Dáil debates
Wednesday, 19 March 2025
Social Housing Tenant In Situ Scheme: Motion [Private Members]
8:40 pm
Ruth Coppinger (Dublin West, Solidarity) | Oireachtas source
I am asking the Minister to do what was done in the 1970s. I certainly will not apologise because we need social housing to be built on a massive scale. There is no other solution to end this housing crisis. I was in the Dáil over ten years ago. Housing was the huge issue then, but it seems to be so inconsequential to the Government now. I thought it was bad then but now it is unbelievable, in comparison. The Taoiseach said housing was not a central issue in the election campaign. That was his excuse for the Government basically telling lies to the population about the housing figures. Housing was the biggest issue in the election bar none.
I represent a constituency in which there is also a Fianna Fáil representative and a Fine Gael representative. We represent the same constituency yet all the housing problems seems to come my way or the way of Sinn Féin, for example. They obviously do not go to the Minister's party because otherwise the Government would care. We are snowed under with the misery of the housing crisis. In Dublin West, for example, Hansfield Educate Together national school, which my daughter attended, asked parents on Facebook if they have any rooms because they cannot get teachers for the school. A children's class wrote to me from one of the schools in Dublin 15. I assume they wrote to all the TDs about the teacher crisis due to the housing crisis. In one school campus in Dublin 15 the summer before last, four teachers left because their leases were up and they were evicted. The Government is proposing to render null and void the only shining light we had to give to anyone facing eviction because of sale of property. The tenant in situ scheme for eviction for sale of property was the only lifeline we could point people to. It is problematic because you have to get the landlord and the local authority to agree to it. What are TDs and councillors meant to say to people now who face eviction? What is the Minister's answer on that? There were shortcomings in the scheme; for example, there have been 16,531 evictions since late 2023 for sale of property yet there were only 2,500 people helped through this scheme. There should be a lot more. The other problem is intervention in the housing market which is a costly process. Houses are paid for at market rate. This is not the best way to resolve the housing crisis. It is not a substitute for building public housing but it was at least a way of saving people from being turfed out onto the street.

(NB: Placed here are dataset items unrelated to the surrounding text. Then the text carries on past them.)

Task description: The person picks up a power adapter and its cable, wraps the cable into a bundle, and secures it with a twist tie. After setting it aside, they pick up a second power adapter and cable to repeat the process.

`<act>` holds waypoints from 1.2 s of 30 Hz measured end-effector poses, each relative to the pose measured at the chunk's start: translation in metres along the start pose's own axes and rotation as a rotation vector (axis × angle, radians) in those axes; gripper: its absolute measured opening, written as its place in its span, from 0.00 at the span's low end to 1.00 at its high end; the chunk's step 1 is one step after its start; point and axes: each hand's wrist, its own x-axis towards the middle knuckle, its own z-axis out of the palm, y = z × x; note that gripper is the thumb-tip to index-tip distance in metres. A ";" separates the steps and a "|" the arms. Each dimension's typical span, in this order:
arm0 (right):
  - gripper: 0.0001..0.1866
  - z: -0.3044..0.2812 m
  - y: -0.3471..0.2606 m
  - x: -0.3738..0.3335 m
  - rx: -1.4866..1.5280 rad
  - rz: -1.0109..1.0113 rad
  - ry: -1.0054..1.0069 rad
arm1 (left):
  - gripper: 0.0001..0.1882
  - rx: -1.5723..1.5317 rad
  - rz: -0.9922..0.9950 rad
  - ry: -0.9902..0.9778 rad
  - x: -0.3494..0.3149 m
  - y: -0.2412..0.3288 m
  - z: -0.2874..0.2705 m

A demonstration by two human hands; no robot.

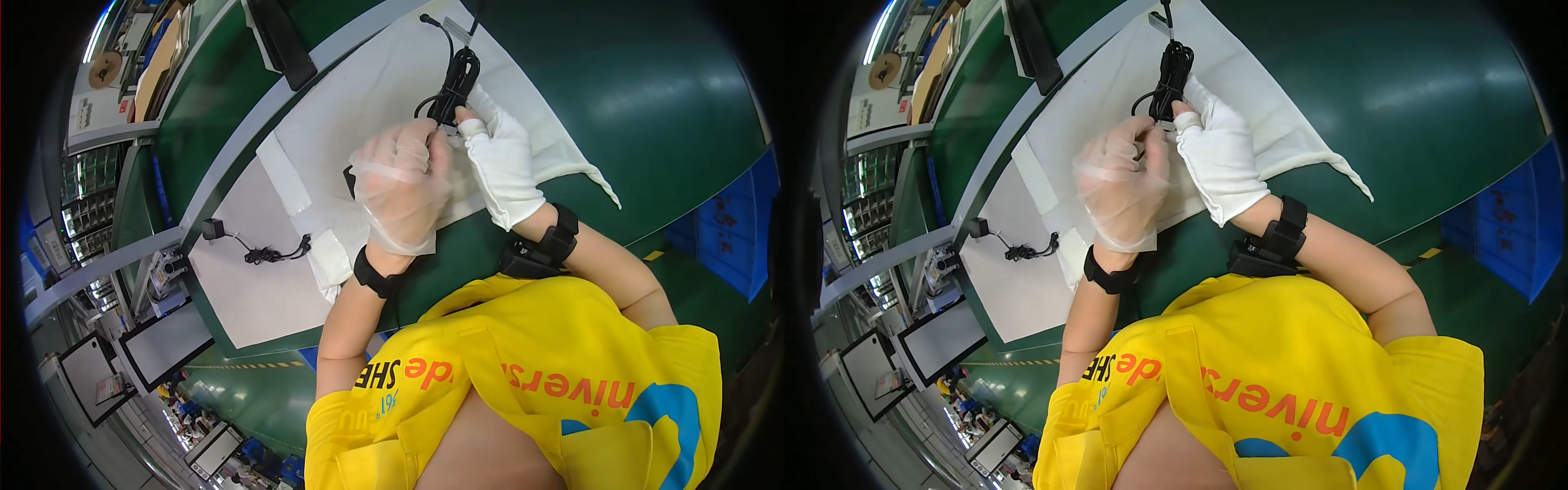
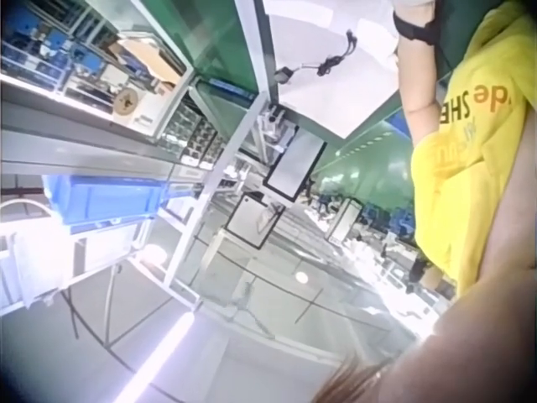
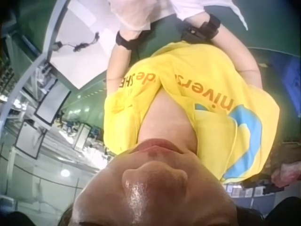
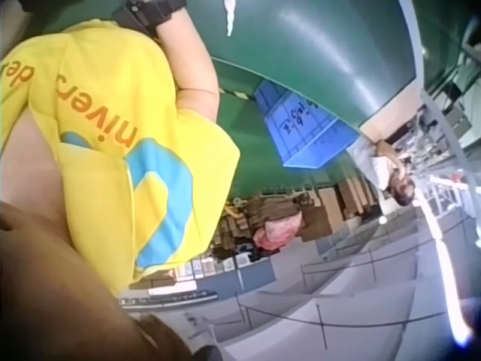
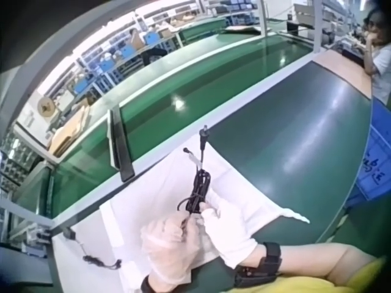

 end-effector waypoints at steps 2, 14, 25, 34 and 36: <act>0.20 0.002 -0.002 -0.001 0.012 -0.004 0.040 | 0.08 0.000 -0.071 -0.066 -0.002 0.002 0.000; 0.21 0.004 -0.004 -0.004 -0.112 -0.041 0.014 | 0.09 -0.098 0.063 0.018 -0.001 -0.005 0.008; 0.22 0.007 0.005 -0.006 -0.086 0.038 0.031 | 0.07 0.099 0.176 0.073 0.009 0.006 0.006; 0.23 0.007 -0.004 -0.007 -0.059 0.001 -0.010 | 0.10 0.087 0.129 0.094 0.003 0.000 0.018; 0.24 0.006 -0.010 -0.009 -0.098 0.062 -0.046 | 0.07 0.086 0.097 0.004 0.000 -0.004 0.018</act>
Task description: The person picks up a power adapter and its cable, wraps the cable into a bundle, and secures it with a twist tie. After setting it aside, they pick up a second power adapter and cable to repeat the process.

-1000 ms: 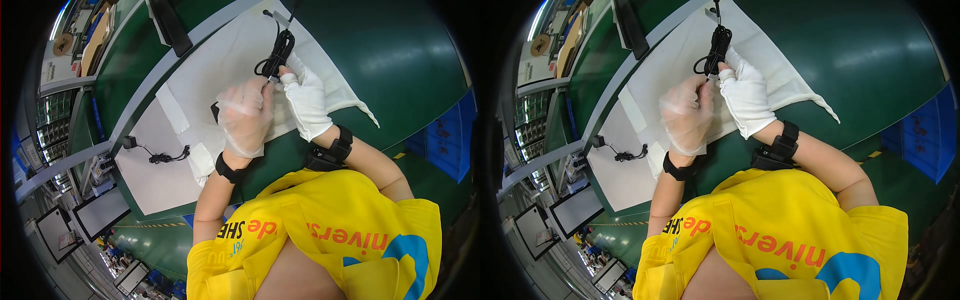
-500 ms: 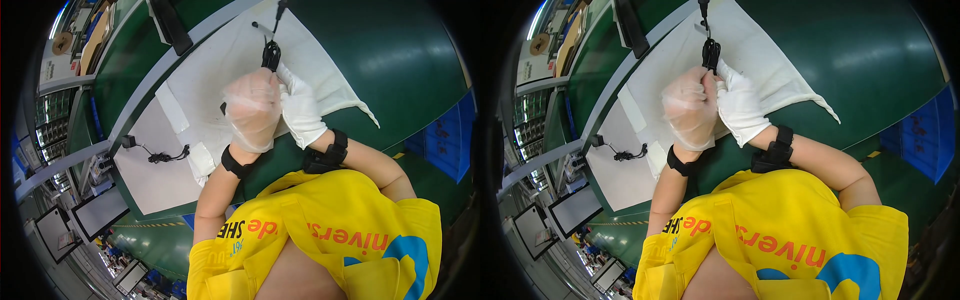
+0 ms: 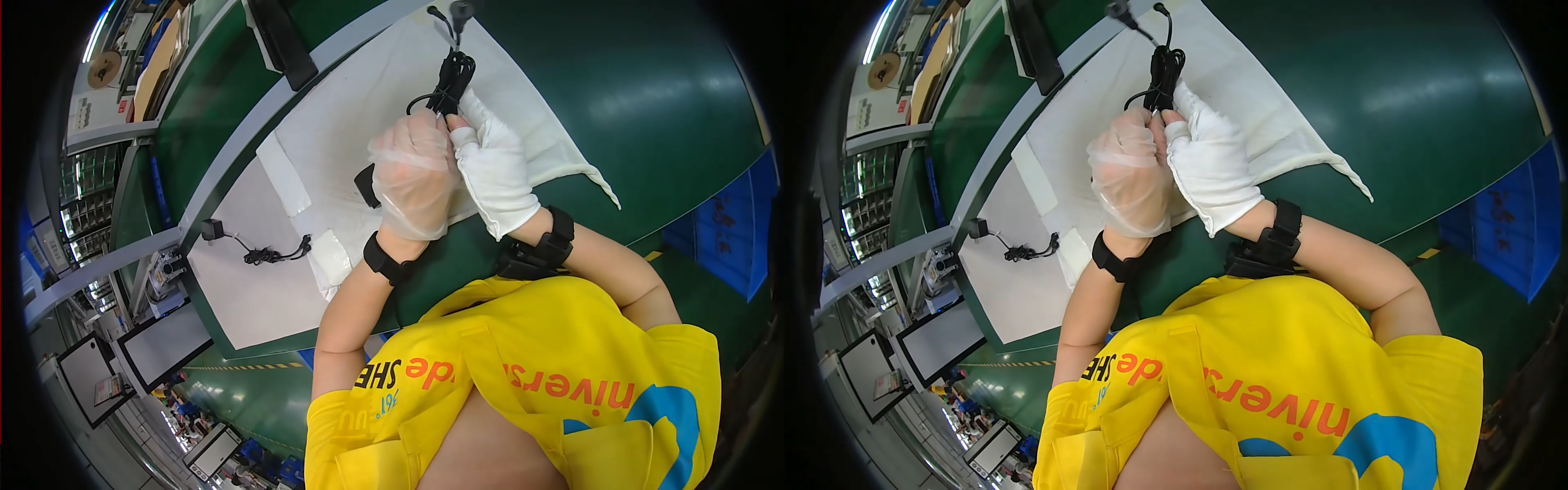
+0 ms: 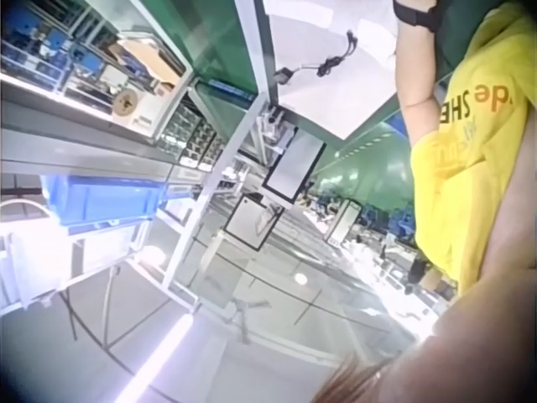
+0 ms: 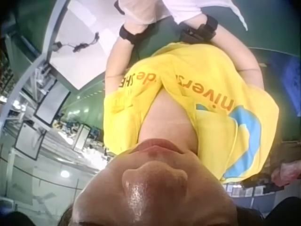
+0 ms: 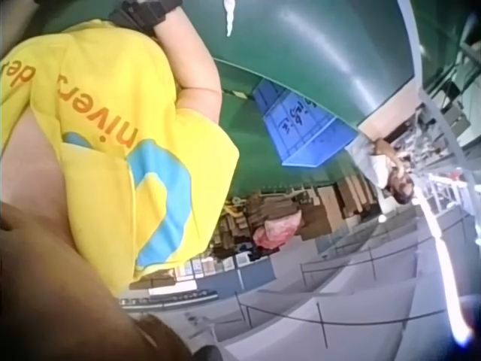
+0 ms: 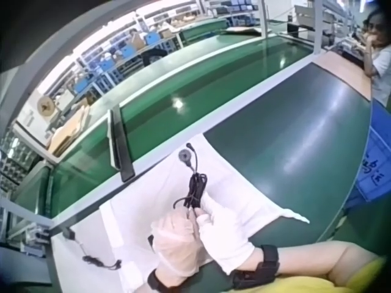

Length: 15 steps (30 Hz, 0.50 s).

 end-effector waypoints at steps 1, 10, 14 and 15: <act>0.24 0.000 -0.003 -0.001 -0.039 0.059 -0.036 | 0.07 0.002 0.000 0.001 0.001 0.000 -0.001; 0.22 0.006 0.026 0.005 -0.157 -0.173 -0.026 | 0.07 0.042 0.068 0.050 0.009 -0.006 -0.004; 0.22 -0.001 0.006 0.015 0.308 0.107 -0.015 | 0.14 -0.002 0.007 -0.088 0.015 0.004 -0.036; 0.22 -0.008 0.003 0.022 0.301 0.085 -0.011 | 0.18 -0.098 -0.082 -0.127 0.018 0.007 -0.041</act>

How many local authorities has the Minister met since he got his job to find out what land they have available and their capacity to build social and affordable housing? I would be interested to hear the answer. The Land Development Agency already said there is a potential supply of up to 67,000 houses. That does not include loads of local authority land. In Fingal County Council, of which I was a member for a few months between the local and general elections, I tabled a motion on the greater Blanchardstown area. I would love if the Minister followed this up. There is one site there called Scribblestown-Elm Green. The council said it could supply 7,000 affordable and social homes on that piece of land. That would end the waiting list in Dublin 15. The Minister should be sitting down with councils, finding out what they will do to develop those land banks and reporting to the Dáil weekly and monthly. That is the only solution, ultimately, to the housing crisis. He should be finding that sort of information out. Church Fields is another land bank which is being developed slowly. The other one has been put on the long-term strategy. It should be a priority. That is why we need a State construction company to cut through all the red tape and bureaucracy, identify public land and use workers available to prioritise building homes rather than offices and commercial buildings. That is how we will get the teachers, nurses, therapists and essential workers we need to end so many of the problems we face right now.